**Work required**
Where a line in the listing contains the string "below", copy that line out.

**Given entries**
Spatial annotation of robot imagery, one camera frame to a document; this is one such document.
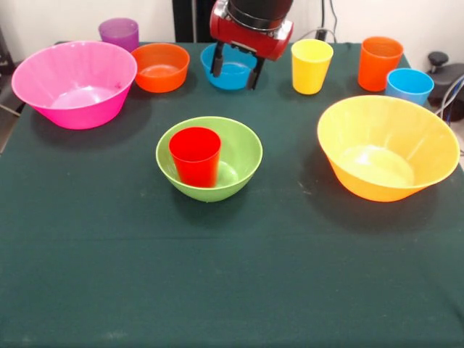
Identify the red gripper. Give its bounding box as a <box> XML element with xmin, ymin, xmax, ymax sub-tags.
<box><xmin>209</xmin><ymin>0</ymin><xmax>294</xmax><ymax>91</ymax></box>

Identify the orange plastic bowl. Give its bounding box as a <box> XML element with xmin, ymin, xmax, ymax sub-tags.
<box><xmin>130</xmin><ymin>42</ymin><xmax>191</xmax><ymax>94</ymax></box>

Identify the green plastic bowl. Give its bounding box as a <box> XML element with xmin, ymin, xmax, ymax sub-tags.
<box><xmin>155</xmin><ymin>116</ymin><xmax>264</xmax><ymax>203</ymax></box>

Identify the red plastic cup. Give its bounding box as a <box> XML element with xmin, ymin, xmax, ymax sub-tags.
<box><xmin>168</xmin><ymin>126</ymin><xmax>222</xmax><ymax>189</ymax></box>

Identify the yellow plastic bowl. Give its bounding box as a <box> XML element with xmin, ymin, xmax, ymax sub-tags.
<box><xmin>316</xmin><ymin>94</ymin><xmax>460</xmax><ymax>202</ymax></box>

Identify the blue plastic bowl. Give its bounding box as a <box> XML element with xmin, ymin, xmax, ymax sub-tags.
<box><xmin>200</xmin><ymin>40</ymin><xmax>263</xmax><ymax>91</ymax></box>

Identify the yellow plastic cup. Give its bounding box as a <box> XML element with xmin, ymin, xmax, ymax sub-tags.
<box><xmin>291</xmin><ymin>38</ymin><xmax>334</xmax><ymax>96</ymax></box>

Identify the purple plastic cup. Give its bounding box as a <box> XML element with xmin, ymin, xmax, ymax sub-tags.
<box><xmin>98</xmin><ymin>17</ymin><xmax>140</xmax><ymax>54</ymax></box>

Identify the orange plastic cup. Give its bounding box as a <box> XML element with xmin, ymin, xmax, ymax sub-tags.
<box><xmin>357</xmin><ymin>36</ymin><xmax>405</xmax><ymax>92</ymax></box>

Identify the pink plastic bowl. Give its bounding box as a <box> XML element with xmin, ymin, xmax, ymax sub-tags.
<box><xmin>11</xmin><ymin>40</ymin><xmax>138</xmax><ymax>131</ymax></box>

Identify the blue plastic cup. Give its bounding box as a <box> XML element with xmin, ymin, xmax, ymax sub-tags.
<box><xmin>385</xmin><ymin>67</ymin><xmax>435</xmax><ymax>107</ymax></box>

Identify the dark green tablecloth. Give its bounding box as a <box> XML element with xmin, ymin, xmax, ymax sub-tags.
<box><xmin>0</xmin><ymin>41</ymin><xmax>464</xmax><ymax>348</ymax></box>

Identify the black wall cable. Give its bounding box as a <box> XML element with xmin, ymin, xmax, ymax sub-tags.
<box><xmin>300</xmin><ymin>0</ymin><xmax>339</xmax><ymax>43</ymax></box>

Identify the grey cable bundle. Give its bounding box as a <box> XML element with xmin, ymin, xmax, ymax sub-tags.
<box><xmin>436</xmin><ymin>75</ymin><xmax>464</xmax><ymax>126</ymax></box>

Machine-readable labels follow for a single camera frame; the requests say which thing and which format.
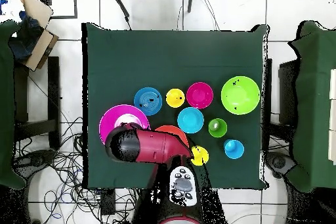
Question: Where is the orange bowl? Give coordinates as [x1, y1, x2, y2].
[154, 125, 190, 148]

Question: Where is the cardboard box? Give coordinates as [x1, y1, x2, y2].
[18, 0, 60, 72]

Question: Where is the dark green table cloth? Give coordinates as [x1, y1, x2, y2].
[81, 22, 270, 190]

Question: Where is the blue cup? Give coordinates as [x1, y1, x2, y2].
[223, 139, 245, 160]

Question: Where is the black chair base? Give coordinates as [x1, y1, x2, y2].
[12, 149, 57, 177]
[264, 151, 297, 180]

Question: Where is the short yellow cup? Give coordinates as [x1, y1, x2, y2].
[165, 88, 186, 108]

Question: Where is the tangle of floor cables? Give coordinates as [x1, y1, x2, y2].
[12, 116, 144, 224]

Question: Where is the tall yellow cup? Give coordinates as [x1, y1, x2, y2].
[190, 145, 210, 167]

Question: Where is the black square frame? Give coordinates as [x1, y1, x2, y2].
[39, 0, 78, 20]

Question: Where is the dark blue cloth bag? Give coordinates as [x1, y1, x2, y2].
[7, 11, 44, 63]

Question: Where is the green cup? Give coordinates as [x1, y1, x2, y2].
[207, 118, 228, 139]

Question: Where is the black bench frame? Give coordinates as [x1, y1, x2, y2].
[14, 55, 62, 151]

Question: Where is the green cloth side table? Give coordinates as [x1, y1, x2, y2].
[0, 20, 27, 190]
[287, 20, 336, 193]

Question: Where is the small red bowl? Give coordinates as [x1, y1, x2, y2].
[186, 81, 214, 110]

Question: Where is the stack of white boxes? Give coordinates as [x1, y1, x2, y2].
[327, 68, 336, 166]

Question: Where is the large green bowl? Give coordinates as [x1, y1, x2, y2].
[220, 76, 261, 116]

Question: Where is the dark blue bowl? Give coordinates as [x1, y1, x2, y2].
[133, 87, 163, 116]

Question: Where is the large pink bowl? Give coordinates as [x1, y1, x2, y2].
[98, 104, 151, 146]

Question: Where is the small light blue bowl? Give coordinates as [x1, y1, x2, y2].
[177, 106, 205, 134]

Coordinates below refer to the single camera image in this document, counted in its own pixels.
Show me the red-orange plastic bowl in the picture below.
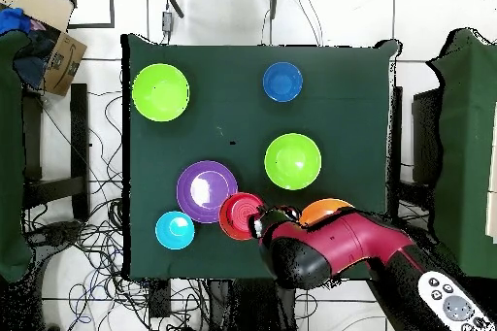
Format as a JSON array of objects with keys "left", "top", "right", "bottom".
[{"left": 217, "top": 191, "right": 267, "bottom": 242}]

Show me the purple plastic bowl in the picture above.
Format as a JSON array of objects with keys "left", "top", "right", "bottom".
[{"left": 176, "top": 160, "right": 239, "bottom": 224}]

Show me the large orange plastic bowl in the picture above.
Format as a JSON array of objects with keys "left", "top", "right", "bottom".
[{"left": 298, "top": 197, "right": 355, "bottom": 228}]

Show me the green plastic bowl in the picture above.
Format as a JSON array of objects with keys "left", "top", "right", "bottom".
[
  {"left": 131, "top": 63, "right": 191, "bottom": 123},
  {"left": 264, "top": 132, "right": 323, "bottom": 191}
]

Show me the cyan plastic bowl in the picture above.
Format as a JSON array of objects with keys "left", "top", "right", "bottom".
[{"left": 154, "top": 211, "right": 196, "bottom": 250}]

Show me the black power strip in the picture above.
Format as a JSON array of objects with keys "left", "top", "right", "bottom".
[{"left": 149, "top": 280, "right": 172, "bottom": 318}]

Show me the blue plastic bowl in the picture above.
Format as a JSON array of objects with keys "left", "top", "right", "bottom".
[{"left": 262, "top": 61, "right": 304, "bottom": 103}]

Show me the dark green tablecloth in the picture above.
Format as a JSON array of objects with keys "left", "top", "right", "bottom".
[{"left": 120, "top": 33, "right": 401, "bottom": 281}]

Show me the green cloth covered table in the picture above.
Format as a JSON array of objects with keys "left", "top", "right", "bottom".
[
  {"left": 0, "top": 29, "right": 34, "bottom": 283},
  {"left": 424, "top": 27, "right": 497, "bottom": 281}
]

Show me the brown cardboard box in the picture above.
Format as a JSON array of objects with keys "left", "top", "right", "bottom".
[{"left": 0, "top": 0, "right": 88, "bottom": 97}]

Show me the blue cloth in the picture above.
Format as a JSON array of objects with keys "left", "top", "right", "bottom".
[{"left": 0, "top": 7, "right": 34, "bottom": 35}]

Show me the tangle of black cables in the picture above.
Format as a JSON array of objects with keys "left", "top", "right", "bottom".
[{"left": 22, "top": 89, "right": 203, "bottom": 331}]

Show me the black stool frame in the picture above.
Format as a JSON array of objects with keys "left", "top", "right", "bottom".
[
  {"left": 20, "top": 83, "right": 91, "bottom": 223},
  {"left": 387, "top": 85, "right": 444, "bottom": 227}
]

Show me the black pedestal foot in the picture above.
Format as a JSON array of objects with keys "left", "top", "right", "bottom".
[{"left": 26, "top": 219, "right": 84, "bottom": 248}]

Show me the black metal frame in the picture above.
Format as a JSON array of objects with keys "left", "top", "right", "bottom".
[{"left": 57, "top": 0, "right": 116, "bottom": 30}]

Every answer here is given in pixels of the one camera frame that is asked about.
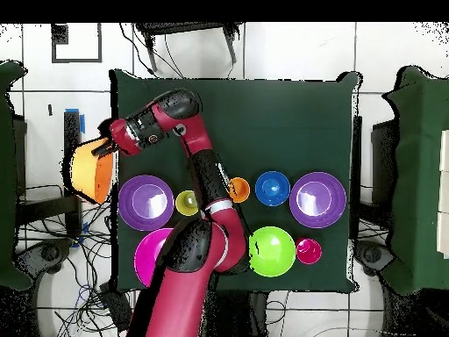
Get large yellow-orange plastic bowl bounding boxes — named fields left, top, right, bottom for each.
left=68, top=137, right=115, bottom=205

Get purple plastic bowl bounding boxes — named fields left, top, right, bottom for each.
left=118, top=174, right=175, bottom=232
left=289, top=171, right=347, bottom=230

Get yellow plastic cup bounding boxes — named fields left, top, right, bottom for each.
left=175, top=190, right=200, bottom=217

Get green cloth side table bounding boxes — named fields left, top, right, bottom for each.
left=380, top=65, right=449, bottom=297
left=0, top=59, right=32, bottom=291

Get large pink plastic bowl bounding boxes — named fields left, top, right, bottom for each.
left=133, top=227, right=175, bottom=288

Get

**Exercise output**
Coordinates below refer to the single camera image in this document, counted in its own pixels.
Show me the red-orange plastic bowl in the picture below.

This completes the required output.